BEGIN
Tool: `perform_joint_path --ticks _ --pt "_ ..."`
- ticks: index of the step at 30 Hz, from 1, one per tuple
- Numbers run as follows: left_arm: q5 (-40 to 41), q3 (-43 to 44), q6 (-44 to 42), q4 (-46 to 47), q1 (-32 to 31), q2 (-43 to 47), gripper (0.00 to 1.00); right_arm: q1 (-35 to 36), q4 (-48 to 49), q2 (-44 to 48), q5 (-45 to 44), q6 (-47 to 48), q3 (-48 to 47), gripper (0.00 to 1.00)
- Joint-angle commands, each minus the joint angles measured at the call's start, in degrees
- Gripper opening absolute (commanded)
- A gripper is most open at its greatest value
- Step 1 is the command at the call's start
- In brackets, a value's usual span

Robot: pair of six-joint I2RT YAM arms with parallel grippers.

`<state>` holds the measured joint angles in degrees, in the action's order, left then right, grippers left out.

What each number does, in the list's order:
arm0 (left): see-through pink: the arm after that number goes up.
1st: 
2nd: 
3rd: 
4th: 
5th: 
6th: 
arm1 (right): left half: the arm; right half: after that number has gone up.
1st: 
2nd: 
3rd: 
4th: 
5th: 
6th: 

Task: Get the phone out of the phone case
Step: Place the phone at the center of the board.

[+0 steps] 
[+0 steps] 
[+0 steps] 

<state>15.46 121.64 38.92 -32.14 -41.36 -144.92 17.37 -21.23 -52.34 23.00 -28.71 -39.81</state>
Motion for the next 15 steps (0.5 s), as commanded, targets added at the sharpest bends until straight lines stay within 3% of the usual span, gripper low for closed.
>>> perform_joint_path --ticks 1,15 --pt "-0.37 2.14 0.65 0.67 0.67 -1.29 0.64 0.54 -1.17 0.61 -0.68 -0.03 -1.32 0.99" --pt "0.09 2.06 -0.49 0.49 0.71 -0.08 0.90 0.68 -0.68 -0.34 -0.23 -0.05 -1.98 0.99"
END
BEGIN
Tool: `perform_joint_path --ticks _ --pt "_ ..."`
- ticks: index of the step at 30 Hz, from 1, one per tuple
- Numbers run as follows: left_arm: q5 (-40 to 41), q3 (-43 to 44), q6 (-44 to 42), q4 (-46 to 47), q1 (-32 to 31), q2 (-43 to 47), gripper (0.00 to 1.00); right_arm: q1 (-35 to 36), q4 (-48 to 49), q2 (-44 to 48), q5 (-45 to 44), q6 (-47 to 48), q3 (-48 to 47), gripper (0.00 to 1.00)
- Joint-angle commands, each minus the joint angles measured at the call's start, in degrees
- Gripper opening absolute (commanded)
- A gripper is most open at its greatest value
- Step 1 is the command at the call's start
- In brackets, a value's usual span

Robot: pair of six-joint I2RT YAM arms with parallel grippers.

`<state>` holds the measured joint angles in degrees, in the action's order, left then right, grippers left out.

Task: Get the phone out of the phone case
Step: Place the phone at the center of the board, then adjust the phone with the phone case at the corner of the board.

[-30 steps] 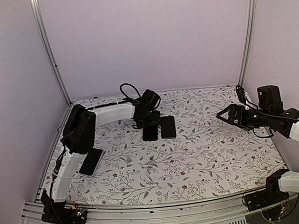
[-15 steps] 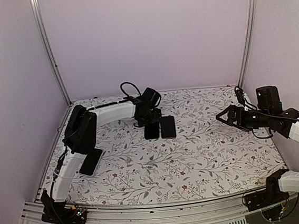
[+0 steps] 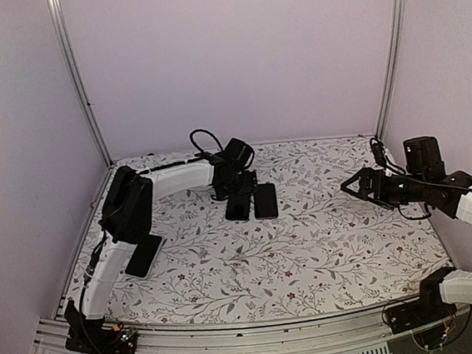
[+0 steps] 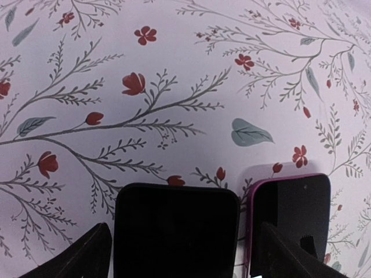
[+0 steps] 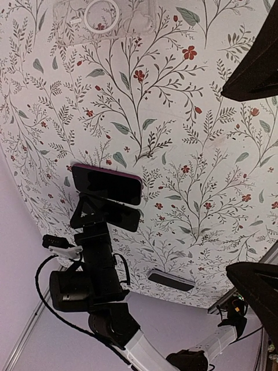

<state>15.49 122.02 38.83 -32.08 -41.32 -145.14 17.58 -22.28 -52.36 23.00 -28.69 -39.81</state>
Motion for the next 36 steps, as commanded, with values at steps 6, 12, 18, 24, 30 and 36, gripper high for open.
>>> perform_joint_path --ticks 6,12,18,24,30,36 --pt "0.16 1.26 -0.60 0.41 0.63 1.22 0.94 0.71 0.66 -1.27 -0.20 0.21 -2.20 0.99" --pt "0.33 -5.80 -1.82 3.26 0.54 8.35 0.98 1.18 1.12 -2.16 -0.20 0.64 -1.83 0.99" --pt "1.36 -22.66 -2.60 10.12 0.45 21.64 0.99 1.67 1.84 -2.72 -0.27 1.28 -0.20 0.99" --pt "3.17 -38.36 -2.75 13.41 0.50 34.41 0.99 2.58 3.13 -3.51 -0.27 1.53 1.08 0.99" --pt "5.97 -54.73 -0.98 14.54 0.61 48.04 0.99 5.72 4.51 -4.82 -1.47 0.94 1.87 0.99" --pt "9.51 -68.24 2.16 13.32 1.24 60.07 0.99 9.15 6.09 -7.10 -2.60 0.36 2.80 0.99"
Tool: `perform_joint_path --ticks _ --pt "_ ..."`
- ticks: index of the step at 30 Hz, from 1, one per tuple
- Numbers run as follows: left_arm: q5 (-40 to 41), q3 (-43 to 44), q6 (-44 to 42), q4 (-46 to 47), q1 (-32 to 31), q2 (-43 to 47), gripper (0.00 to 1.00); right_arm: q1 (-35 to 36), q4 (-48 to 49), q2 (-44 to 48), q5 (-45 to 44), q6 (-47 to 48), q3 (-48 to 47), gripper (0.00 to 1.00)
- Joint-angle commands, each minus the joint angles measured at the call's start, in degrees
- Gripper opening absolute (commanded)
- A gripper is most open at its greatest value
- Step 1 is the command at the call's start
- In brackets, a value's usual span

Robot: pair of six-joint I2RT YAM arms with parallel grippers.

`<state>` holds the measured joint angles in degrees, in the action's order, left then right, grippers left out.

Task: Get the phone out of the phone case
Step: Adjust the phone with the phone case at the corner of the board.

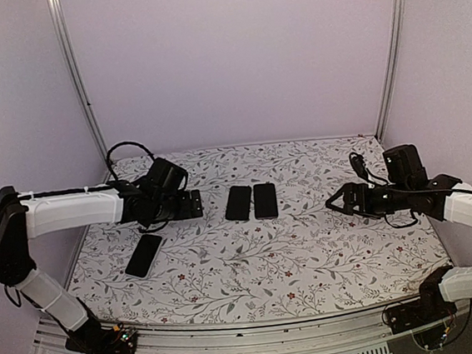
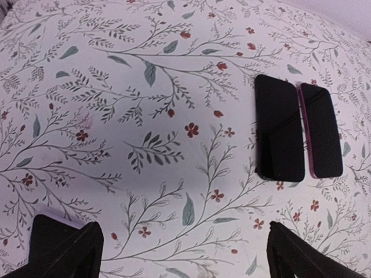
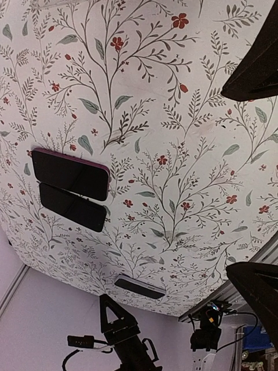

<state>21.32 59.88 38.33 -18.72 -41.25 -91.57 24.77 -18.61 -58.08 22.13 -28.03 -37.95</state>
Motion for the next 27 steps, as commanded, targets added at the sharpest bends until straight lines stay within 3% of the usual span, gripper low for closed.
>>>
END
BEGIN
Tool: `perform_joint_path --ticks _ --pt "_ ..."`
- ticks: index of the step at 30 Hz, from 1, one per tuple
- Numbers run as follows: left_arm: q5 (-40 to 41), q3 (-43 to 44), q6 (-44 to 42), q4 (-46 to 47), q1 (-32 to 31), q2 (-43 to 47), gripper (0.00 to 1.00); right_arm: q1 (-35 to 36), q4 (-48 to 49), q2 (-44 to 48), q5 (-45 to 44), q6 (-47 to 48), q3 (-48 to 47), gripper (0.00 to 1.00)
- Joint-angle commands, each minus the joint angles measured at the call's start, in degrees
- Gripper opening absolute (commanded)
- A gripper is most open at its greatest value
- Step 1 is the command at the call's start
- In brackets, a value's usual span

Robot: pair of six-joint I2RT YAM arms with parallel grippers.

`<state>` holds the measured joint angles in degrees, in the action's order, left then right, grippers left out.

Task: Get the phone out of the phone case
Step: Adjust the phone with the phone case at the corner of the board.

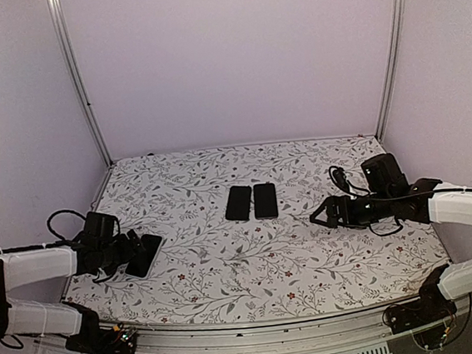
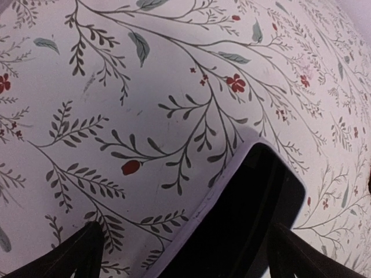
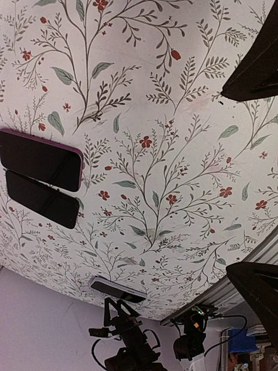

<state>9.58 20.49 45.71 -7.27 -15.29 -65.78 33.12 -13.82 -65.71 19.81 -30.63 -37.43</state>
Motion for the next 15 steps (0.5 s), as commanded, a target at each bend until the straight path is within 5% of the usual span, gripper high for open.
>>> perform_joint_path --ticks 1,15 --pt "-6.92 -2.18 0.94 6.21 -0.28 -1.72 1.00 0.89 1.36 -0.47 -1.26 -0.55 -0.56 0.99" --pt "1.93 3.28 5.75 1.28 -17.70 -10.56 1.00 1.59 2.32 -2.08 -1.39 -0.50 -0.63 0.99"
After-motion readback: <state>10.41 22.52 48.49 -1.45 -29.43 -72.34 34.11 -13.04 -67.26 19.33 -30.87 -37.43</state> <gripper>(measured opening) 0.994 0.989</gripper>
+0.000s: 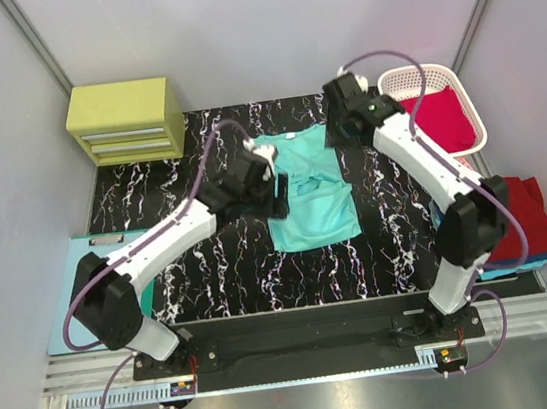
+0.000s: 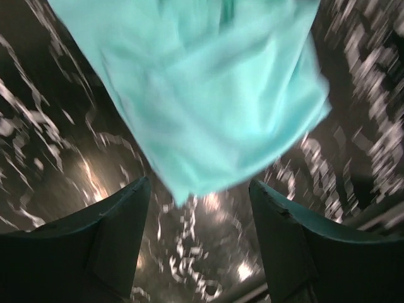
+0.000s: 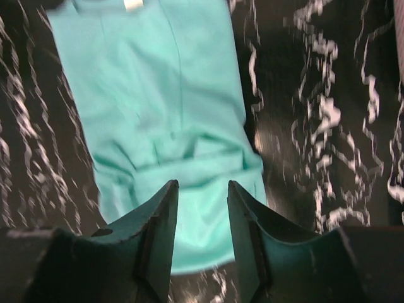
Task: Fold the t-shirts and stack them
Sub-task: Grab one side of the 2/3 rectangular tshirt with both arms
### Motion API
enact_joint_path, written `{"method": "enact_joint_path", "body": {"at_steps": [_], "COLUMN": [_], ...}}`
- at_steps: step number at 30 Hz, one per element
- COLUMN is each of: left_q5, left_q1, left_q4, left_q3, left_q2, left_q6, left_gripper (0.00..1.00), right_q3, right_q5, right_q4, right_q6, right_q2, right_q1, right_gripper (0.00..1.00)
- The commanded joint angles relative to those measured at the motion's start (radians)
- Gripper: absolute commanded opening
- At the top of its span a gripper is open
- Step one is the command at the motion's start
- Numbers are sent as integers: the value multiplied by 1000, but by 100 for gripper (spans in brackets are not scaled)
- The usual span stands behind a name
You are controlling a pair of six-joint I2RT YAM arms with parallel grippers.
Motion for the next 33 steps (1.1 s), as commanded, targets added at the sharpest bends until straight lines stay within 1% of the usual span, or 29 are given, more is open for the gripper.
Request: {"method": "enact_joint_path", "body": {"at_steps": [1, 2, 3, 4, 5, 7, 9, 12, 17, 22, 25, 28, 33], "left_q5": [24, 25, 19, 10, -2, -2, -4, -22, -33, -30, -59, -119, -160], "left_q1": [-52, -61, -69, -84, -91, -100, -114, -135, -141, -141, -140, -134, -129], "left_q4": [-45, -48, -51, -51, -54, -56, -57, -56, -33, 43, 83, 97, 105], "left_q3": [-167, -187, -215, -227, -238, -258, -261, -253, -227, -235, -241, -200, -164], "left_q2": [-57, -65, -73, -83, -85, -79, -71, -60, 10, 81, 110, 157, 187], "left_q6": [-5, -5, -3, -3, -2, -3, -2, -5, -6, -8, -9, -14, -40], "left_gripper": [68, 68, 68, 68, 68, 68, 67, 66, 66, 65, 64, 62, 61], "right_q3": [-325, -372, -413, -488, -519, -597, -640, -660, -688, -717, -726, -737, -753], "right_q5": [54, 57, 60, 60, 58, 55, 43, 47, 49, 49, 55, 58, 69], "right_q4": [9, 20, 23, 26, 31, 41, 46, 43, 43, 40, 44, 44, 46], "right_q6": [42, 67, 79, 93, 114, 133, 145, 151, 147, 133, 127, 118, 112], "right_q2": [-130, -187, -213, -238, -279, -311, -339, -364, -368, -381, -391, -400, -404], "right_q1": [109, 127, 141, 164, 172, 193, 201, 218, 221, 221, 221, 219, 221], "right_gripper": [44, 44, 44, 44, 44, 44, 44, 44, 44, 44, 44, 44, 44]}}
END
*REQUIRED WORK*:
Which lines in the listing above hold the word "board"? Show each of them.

*EXERCISE ANSWER*:
Step: Place the phone at the center of the board.
Step: Place the phone at the center of the board, then adjust the phone with the phone case at the corner of the board.
Step: Adjust the phone with the phone case at the corner of the board.
Step: Adjust the phone with the phone case at the corner of the board.

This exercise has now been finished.